**Data records:**

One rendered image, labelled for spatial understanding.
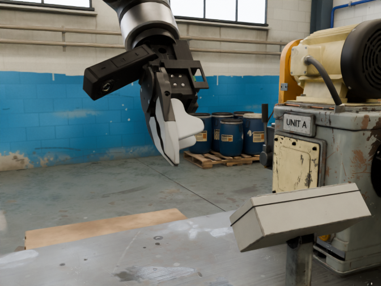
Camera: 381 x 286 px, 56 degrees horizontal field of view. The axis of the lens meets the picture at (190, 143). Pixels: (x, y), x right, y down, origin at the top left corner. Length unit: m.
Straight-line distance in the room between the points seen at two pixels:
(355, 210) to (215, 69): 6.03
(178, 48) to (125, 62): 0.10
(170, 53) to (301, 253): 0.34
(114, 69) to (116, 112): 5.27
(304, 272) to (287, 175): 0.47
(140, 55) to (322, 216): 0.33
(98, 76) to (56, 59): 5.11
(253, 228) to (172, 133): 0.16
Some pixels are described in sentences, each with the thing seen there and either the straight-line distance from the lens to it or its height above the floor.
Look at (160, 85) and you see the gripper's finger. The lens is 0.47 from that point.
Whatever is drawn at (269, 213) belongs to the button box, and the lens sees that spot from 0.44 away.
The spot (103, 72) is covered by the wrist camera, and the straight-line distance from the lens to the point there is 0.50.
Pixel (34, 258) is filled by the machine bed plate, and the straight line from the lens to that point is 0.99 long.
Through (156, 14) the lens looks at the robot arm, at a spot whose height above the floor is 1.32.
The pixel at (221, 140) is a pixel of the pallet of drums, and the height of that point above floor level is 0.37.
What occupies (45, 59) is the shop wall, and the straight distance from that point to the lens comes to 5.58.
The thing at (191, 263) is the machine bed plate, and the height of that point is 0.80.
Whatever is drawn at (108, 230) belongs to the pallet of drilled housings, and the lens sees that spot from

**TASK DESCRIPTION:** Transcribe all the records above word for word, without their images.

**ANSWER FOR THIS EXERCISE:**
One rendered image, labelled for spatial understanding.
Camera: 381 x 286 px, 56 degrees horizontal field of view. The axis of the lens meets the picture at (190, 143). Pixels: (x, y), x right, y down, origin at the top left corner. Length unit: m.
Straight-line distance in the room between the points seen at two pixels:
(355, 210) to (215, 69): 6.03
(178, 48) to (125, 62): 0.10
(170, 53) to (301, 253): 0.34
(114, 69) to (116, 112): 5.27
(304, 272) to (287, 175): 0.47
(140, 55) to (322, 216): 0.33
(98, 76) to (56, 59): 5.11
(253, 228) to (172, 133): 0.16
Some pixels are described in sentences, each with the thing seen there and either the straight-line distance from the lens to it or its height above the floor.
Look at (160, 85) and you see the gripper's finger. The lens is 0.47 from that point.
Whatever is drawn at (269, 213) belongs to the button box, and the lens sees that spot from 0.44 away.
The spot (103, 72) is covered by the wrist camera, and the straight-line distance from the lens to the point there is 0.50.
Pixel (34, 258) is filled by the machine bed plate, and the straight line from the lens to that point is 0.99 long.
Through (156, 14) the lens looks at the robot arm, at a spot whose height above the floor is 1.32.
The pixel at (221, 140) is a pixel of the pallet of drums, and the height of that point above floor level is 0.37.
What occupies (45, 59) is the shop wall, and the straight distance from that point to the lens comes to 5.58.
The thing at (191, 263) is the machine bed plate, and the height of that point is 0.80.
Whatever is drawn at (108, 230) belongs to the pallet of drilled housings, and the lens sees that spot from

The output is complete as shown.